Capillary-driven flow microfluidics combined with smartphone detection: an emerging tool for point-of-care diagnostics
Capillary-driven flow microfluidics combined with smartphone detection: an emerging tool for point-of-care diagnostics
Point-of-care (POC) or near-patient testing allows clinicians to accurately achieve real-time diagnostic results performed at or near to the patient site. The outlook of POC devices is to provide quicker analyses that can lead to well-informed clinical decisions and hence improve the health of patients at the point-of-need. Microfluidics plays an important role in the development of POC devices. However, requirements of handling expertise, pumping systems and complex fluidic controls make the technology unaffordable to the current healthcare systems in the world.

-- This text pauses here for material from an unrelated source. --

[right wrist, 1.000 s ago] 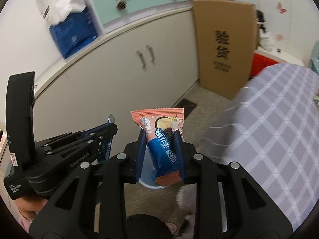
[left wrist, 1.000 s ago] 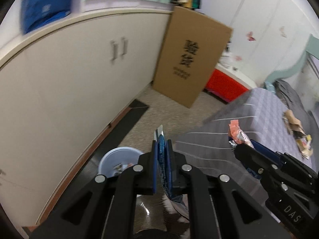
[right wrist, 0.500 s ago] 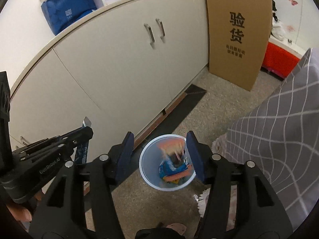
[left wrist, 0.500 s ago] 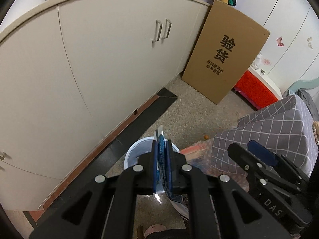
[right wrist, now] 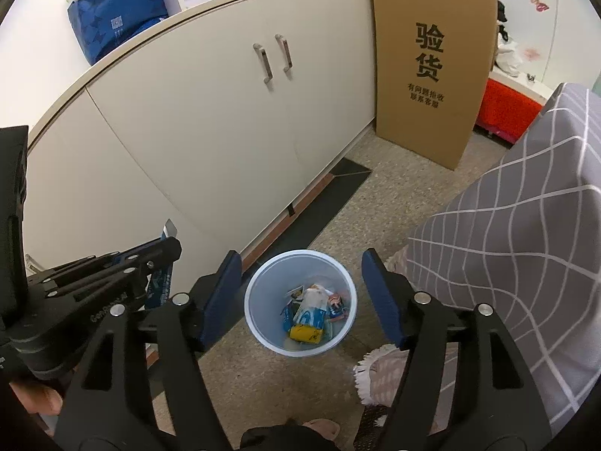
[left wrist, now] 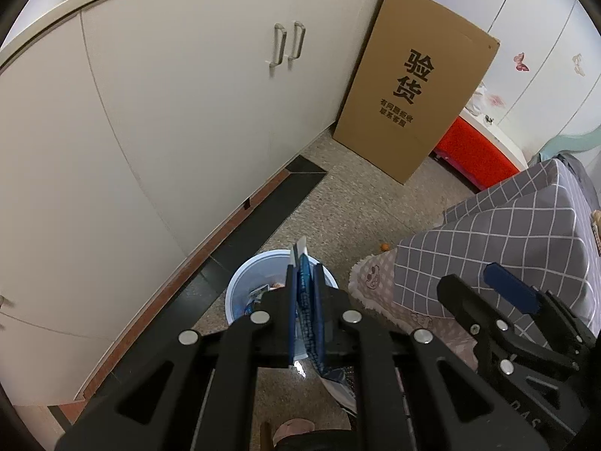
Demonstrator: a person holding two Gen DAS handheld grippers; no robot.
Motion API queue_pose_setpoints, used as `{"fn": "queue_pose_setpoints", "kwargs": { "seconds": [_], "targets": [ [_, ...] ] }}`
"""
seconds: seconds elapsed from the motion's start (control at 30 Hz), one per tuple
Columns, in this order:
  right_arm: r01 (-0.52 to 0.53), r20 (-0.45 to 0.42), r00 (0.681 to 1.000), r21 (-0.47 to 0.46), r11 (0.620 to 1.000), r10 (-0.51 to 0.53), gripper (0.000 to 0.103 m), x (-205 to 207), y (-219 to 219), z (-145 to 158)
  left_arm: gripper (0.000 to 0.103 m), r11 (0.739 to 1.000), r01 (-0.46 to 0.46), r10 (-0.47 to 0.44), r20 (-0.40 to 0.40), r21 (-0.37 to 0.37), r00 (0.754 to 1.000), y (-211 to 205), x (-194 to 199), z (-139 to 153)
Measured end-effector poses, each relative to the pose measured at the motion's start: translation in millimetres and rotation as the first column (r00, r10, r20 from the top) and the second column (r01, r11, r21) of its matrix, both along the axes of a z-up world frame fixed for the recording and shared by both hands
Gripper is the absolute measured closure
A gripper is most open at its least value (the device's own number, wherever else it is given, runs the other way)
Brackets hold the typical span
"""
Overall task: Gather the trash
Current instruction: 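Carry tube and packet over the wastebasket and open both tools, then move both open tools back to the table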
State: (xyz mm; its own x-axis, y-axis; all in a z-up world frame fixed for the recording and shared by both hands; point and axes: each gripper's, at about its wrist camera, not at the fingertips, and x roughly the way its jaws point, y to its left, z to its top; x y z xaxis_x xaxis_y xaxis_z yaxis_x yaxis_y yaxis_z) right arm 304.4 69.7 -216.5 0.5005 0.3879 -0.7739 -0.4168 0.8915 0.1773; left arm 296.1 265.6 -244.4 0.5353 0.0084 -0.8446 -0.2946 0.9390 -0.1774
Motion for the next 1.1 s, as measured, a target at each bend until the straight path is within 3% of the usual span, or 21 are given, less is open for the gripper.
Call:
{"fn": "queue_pose_setpoints", "kwargs": {
  "seconds": [0.4, 0.47, 0.5, 0.53, 0.77, 1.1],
  "targets": [
    [0.108, 0.113, 0.987, 0.068, 0.992, -0.115, 0.028, -6, -29, 32, 0.092, 0.999, 0.032, -0.033, 0.008, 0.037, 0.999, -13, 14, 15],
    [0.122, 0.117, 0.984, 0.08, 0.989, -0.131, 0.027, -6, -35, 36, 0.064, 0.999, 0.023, -0.024, 0.011, 0.035, 1.0, -12, 16, 17],
    [0.127, 0.119, 0.984, 0.082, 0.988, -0.137, 0.026, -7, -37, 37, 0.03, 0.999, 0.014, -0.015, 0.02, 0.037, 1.0, -12, 16, 18],
    [0.129, 0.119, 0.983, 0.086, 0.988, -0.139, 0.026, -8, -39, 39, 0.023, 0.999, -0.008, 0.006, 0.042, 0.049, 0.999, -11, 14, 21],
    [0.131, 0.134, 0.98, 0.104, 0.986, -0.145, 0.026, -16, -49, 53, 0.023, 0.998, -0.054, 0.052, 0.066, 0.032, 0.996, -7, 1, 34],
    [0.143, 0.195, 0.965, 0.167, 0.975, -0.175, 0.025, -43, -83, 94, 0.023, 0.998, -0.023, 0.011, 0.183, 0.066, 0.983, -46, -24, 91]
  ]
}}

In recent years, capillary-driven flow microfluidics has emerged as an attractive microfluidic-based technology to overcome these limitations by offering robust, cost-effective and simple-to-operate devices. The internal wall of the microchannels can be pre-coated with reagents, and by merely dipping the device into the patient sample, the sample can be loaded into the microchannel driven by capillary forces and can be detected via handheld or smartphone-based detectors. The capabilities of capillary-driven flow devices have not been fully exploited in developing POC diagnostics, especially for antimicrobial resistance studies in clinical settings. The purpose of this review is to open up this field of microfluidics to the ever-expanding microfluidic-based scientific community.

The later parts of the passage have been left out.